NeurodataWithoutBorders / lindi

Linked Data Interface (LINDI) - cloud-friendly access to NWB data
BSD 3-Clause "New" or "Revised" License
5 stars 1 forks source link

Handling NaN in attributes and elsewhere #11

Closed rly closed 8 months ago

rly commented 8 months ago

From @magland:

NaN in attributes. kerchunk allows non-json-compliant .zattrs, but I don't think we should do that. It should be json-compliant, but we do need a way to represent NaN.

[in our kerchunk-like reference file system JSON file]

Background

NaN, Infinity, and -Infinity are special IEEE 754 float values. NaN is commonly used in scientific data and supported in HDF5. NaN, Infinity, and -Infinity are not valid JSON, and some JSON parsers in some languages do not support these values.

By default, the Python json module dumps float('nan'), float('Inf'), and float('-Inf') to string/file as floats, but this produces technically invalid JSON. The json module can load those JSON values as their Python float values. There are flags to turn off this behavior in the native json module and other Python JSON parsers.

Attributes and dataset fill values in Zarr are stored as JSON.

NaN attribute in Zarr

Zarr-python uses Python's json module with default nan settings and writes a NaN-valued attribute as a float:

store = zarr.DirectoryStore("example-nan.zarr")
root = zarr.group(store=store, overwrite=True)
foo = root.attrs["foo_attr1"] = np.nan
f = open("example-nan.zarr/.zattrs")
print(f.read())
{
    "foo_attr1": NaN
}

Zarr-python reads this as a float, but this is not valid JSON. Even the GitHub json code colorizer complains that NaN is invalid JSON. Other zarr APIs may not be able to parse .zattrs or read NaN as a float. It seems like NaN in attributes may be invalid according to the Zarr spec.

NaN fill value in Zarr

Zarr-python supports setting a dataset fill_value to float('nan'), float('Inf'), and float('-Inf'), and on write, it specially dumps those as the strings "NaN", "Infinity", and "-Infinity". On read, it parses those strings as np.nan, np.PINF, and np.NINF. For example, a .zarray looks like:

{
    "chunks": [
        2
    ],
    "compressor": null,
    "dtype": "<f8",
    "fill_value": "NaN",
    "filters": null,
    "order": "C",
    "shape": [
        2
    ],
    "zarr_format": 2
}

ref: https://zarr.readthedocs.io/en/stable/spec/v2.html#fill-value-encoding

I'm not sure how other Zarr APIs read and write NaN attributes and fill values.

What to do here

In NWB HDF5 files, we sometimes have NaN in attributes. We could encode those as strings, just like Zarr-python encodes a NaN fill value as a string. However, a dataset fill value always has an accompanying dtype, and Zarr attribute values do not have dtypes. They are arbitrary JSON object literals. So looking only at the data, we will not know whether an attribute value ["NaN", "NaN"] should be encoded as 2 float float('nan')s or 2 string "NaN"s. Fortunately, in NWB, attributes are specified with a dtype in the schema, so if we look at schema, we can parse this correctly.

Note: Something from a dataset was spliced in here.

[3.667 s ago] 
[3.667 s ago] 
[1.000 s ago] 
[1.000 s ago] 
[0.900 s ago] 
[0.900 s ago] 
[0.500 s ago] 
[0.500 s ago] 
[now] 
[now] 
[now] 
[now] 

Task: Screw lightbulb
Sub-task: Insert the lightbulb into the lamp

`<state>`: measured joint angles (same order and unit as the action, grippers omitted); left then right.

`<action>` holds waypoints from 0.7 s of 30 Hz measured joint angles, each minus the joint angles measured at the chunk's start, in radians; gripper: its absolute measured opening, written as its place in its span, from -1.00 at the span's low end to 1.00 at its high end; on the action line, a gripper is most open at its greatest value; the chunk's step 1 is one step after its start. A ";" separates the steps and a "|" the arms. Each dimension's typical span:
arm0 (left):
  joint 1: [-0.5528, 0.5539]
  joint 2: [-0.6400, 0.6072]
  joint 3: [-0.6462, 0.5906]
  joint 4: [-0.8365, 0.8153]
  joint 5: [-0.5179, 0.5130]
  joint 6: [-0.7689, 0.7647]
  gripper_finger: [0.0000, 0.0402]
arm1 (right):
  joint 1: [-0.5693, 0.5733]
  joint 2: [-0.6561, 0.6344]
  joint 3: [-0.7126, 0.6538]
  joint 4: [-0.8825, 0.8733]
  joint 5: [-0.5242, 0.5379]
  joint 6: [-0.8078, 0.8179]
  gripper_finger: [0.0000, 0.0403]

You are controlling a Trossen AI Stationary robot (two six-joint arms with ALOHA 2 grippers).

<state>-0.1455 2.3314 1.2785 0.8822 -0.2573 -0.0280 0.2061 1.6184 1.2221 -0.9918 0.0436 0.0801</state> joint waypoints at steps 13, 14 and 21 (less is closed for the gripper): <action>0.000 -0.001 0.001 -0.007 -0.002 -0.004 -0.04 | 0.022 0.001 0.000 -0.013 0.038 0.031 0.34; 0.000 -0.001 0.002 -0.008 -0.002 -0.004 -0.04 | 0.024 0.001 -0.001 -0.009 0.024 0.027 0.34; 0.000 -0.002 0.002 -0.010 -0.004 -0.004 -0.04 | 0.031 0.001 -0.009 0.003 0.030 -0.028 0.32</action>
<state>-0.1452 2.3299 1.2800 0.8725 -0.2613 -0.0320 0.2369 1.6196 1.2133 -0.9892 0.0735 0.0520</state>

I suggest that we encode Python float('nan'), float('Inf'), and float('-Inf') values as the strings "NaN", "Infinity", and "-Infinity" so that they are valid JSON. Zarr-python will read these special strings in attributes as strings, so we should note this for general users. But we can amend PyNWB to convert these strings to floats if the dtype for the attribute spec is float/numeric. Zarr-python will read these special strings in fill values correctly because we use the same string encoding.

This code defines a custom encoder FloatJSONEncoder that we can pass to json.dump to parse through all floating point values in the JSON and convert float('nan'), float('Inf'), and float('-Inf') values to the strings "NaN", "Infinity", and "-Infinity".

See also:

rly commented 8 months ago

This might also be an issue in https://github.com/hdmf-dev/hdmf-zarr. I haven't tested that.

magland commented 8 months ago

@rly and I discussed this further over slack, and here's what we have decided for now.

In Zarr attributes, the strings 'NaN', 'Infinity', '-Infinity' represent float values of nan inf, ninf when converted back to hdf5. This includes when these strings are items in arrays of attributes.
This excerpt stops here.